▶ Instructions for the task
Find every line in the data that contains the word "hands". Return each of those lines.

Extracted data entries
════

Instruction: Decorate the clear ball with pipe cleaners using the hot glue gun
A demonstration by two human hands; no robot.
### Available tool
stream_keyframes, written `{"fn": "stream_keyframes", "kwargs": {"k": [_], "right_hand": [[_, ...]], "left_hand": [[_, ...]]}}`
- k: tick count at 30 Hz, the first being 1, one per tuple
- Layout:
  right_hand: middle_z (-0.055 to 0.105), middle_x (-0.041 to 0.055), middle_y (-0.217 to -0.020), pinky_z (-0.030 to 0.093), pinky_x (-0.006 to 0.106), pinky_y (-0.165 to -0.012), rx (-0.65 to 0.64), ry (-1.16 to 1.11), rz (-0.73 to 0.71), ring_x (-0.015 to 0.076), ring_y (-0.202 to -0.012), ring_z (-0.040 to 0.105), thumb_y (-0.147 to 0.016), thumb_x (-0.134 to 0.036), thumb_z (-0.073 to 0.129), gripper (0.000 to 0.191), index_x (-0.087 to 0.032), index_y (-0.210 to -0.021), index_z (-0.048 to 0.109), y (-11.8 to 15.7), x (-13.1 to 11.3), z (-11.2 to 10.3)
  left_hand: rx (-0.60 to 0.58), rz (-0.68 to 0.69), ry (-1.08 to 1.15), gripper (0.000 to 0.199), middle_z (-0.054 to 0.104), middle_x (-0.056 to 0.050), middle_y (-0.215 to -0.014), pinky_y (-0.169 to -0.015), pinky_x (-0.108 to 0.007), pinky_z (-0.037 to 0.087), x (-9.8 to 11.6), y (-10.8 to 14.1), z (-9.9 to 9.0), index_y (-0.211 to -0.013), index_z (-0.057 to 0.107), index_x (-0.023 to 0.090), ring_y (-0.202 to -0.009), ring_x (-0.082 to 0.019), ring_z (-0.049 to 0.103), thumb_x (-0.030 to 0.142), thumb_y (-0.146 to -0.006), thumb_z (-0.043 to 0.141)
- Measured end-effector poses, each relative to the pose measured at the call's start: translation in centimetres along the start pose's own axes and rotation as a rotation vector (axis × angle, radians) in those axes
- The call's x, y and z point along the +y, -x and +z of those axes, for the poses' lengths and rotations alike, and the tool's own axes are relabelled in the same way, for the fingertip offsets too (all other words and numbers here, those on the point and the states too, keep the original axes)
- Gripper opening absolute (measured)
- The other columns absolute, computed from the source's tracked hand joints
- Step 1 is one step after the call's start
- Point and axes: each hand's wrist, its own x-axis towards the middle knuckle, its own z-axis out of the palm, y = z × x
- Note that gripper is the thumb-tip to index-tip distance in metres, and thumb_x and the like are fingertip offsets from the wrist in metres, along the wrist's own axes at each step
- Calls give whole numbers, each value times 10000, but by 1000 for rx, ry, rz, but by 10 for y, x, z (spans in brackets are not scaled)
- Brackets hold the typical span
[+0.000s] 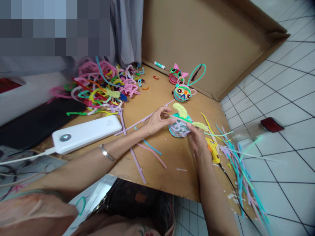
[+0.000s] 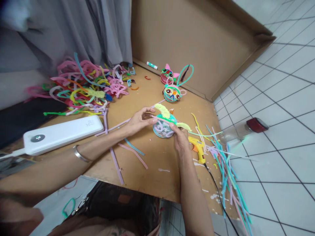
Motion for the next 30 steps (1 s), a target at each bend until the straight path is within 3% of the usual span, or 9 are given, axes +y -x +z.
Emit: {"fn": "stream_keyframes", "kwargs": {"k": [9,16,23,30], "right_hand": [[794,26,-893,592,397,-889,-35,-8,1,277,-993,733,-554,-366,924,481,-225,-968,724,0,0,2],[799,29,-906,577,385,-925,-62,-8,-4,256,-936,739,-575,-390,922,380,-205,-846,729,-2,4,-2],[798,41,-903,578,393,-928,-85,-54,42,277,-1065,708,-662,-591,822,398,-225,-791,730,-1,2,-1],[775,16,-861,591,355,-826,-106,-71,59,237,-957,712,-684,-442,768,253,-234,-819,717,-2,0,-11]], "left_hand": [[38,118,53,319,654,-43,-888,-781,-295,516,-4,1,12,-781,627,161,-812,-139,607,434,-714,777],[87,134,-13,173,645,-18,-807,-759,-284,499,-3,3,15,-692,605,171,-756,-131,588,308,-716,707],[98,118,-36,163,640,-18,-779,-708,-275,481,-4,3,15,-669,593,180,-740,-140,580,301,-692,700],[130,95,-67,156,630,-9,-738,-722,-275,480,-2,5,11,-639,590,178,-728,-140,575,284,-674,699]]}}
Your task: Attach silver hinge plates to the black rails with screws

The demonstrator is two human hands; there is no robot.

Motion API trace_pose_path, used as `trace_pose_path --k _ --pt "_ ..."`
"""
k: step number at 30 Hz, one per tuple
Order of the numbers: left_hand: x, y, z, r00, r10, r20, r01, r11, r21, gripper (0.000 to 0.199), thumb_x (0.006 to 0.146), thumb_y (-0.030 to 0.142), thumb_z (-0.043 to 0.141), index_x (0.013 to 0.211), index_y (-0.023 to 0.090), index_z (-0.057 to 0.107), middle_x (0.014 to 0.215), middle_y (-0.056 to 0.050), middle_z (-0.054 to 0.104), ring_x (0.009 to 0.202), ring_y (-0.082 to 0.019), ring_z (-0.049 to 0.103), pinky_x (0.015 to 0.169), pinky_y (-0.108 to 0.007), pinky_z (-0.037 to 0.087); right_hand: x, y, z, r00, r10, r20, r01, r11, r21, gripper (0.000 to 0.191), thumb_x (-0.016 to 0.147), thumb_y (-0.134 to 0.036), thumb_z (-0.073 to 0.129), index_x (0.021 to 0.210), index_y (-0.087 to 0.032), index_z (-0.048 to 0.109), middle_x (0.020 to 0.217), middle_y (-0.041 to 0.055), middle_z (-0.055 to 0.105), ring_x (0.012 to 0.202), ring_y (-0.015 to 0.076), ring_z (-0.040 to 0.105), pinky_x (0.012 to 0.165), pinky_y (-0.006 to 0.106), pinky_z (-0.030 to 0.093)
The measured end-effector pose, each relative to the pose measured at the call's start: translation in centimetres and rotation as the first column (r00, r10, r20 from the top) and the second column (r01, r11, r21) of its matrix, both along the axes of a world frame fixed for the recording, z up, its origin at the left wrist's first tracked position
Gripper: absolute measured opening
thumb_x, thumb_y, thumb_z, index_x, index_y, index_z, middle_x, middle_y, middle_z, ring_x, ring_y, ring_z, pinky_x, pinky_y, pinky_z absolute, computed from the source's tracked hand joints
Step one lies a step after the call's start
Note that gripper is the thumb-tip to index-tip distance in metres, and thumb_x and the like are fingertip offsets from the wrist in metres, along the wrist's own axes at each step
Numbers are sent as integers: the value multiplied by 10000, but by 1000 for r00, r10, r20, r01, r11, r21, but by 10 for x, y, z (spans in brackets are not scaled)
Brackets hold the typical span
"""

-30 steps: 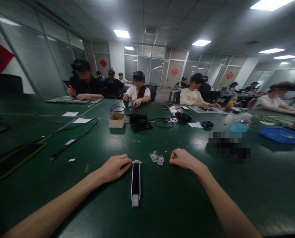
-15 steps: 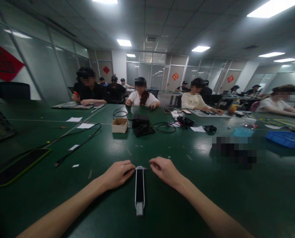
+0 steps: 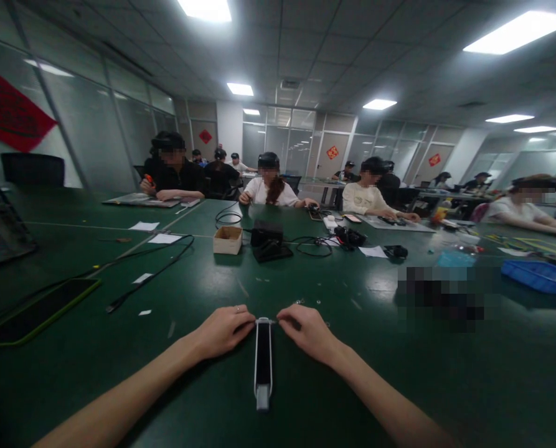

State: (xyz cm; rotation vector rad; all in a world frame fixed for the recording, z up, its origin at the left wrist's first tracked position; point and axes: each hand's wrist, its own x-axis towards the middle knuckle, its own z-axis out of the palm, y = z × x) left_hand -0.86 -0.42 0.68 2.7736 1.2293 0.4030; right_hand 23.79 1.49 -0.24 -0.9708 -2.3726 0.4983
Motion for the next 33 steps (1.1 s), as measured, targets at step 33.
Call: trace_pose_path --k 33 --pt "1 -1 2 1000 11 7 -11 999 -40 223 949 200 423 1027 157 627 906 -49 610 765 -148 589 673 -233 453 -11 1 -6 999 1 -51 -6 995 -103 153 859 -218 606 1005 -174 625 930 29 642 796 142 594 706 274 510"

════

▶ Exercise solution
A demonstration by two human hands; no robot.
The demonstrator is two human hands; there is no robot.

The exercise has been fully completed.